Transformers are effective at inferring the latent task from context via two inference modes: recognizing a task seen during training, and adapting to a novel one. Recent interpretability studies have identified from middle-layer representations task-specific directions, or task vectors, that steer model behavior. However, a lack of rigorous foundations hinders connecting internal representations to external model behavior: existing work fails to explain how task-vector geometry is shaped by the training distribution, and what geometry enables out-of-distribution (OOD) generalization.
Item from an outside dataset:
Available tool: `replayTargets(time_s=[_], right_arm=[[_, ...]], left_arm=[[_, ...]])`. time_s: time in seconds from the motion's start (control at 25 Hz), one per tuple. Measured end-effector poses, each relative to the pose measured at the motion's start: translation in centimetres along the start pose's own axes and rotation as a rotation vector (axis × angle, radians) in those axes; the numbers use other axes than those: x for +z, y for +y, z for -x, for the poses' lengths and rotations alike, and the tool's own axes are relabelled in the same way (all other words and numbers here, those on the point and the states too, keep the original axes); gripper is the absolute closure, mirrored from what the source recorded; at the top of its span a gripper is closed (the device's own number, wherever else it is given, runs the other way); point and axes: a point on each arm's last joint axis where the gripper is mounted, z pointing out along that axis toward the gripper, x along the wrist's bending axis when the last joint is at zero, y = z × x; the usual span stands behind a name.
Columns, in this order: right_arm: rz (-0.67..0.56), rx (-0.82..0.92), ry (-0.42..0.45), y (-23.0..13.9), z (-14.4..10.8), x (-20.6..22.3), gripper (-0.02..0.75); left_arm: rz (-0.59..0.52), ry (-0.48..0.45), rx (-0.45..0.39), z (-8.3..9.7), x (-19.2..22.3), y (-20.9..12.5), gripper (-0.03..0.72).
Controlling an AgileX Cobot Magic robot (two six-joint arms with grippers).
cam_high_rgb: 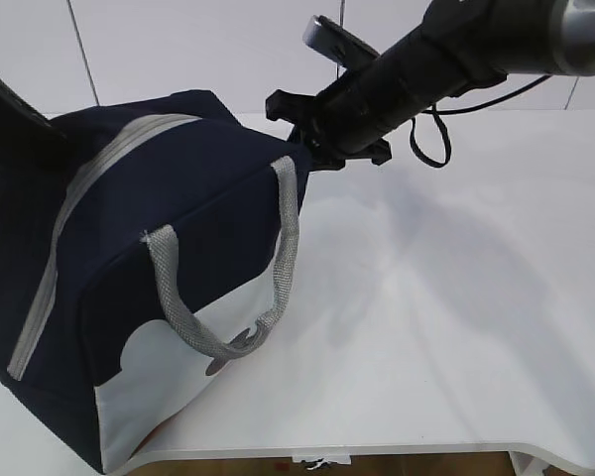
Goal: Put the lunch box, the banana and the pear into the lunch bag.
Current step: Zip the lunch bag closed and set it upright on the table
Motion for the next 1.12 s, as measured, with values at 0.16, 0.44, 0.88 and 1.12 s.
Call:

In this paper, we study these questions in a controlled synthetic setting by training small transformers from scratch on latent-task sequence distributions, which allows a principled mathematical characterization. We show that two inference modes can coexist within a single model. In-distribution behavior is governed by Bayesian task retrieval, implemented internally through convex combinations of learned task vectors. OOD behavior, by contrast, arises through extrapolative task learning, whose representations occupy a subspace nearly orthogonal to the task-vector subspace. Taken together, our results suggest that task-vector geometry, training distributions, and generalization behaviors are closely related.

翻译：Transformer能够通过两种推理模式从上下文中推断潜在任务：识别训练中见过的任务，以及适应全新任务。近期可解释性研究从中层表征中识别出任务特定方向（即任务向量），这些向量操控模型行为。然而，由于缺乏严格的理论基础，内部表征与外部模型行为之间的关联仍不清晰：现有工作未能解释训练分布如何塑造任务向量几何，以及何种几何结构支持分布外泛化。本文在受控合成场景下，通过从头训练小型Transformer处理隐式任务序列分布来研究这些问题，从而允许进行原理性的数学刻画。我们证明两种推理模式可共存于单一模型中。分布内行为由贝叶斯任务检索主导，其内部实现通过已习得任务向量的凸组合完成。相比之下，分布外行为通过外推式任务学习产生，其表征占据近乎正交于任务向量子空间的子空间。综合来看，我们的结果表明任务向量几何、训练分布与泛化行为之间存在紧密关联。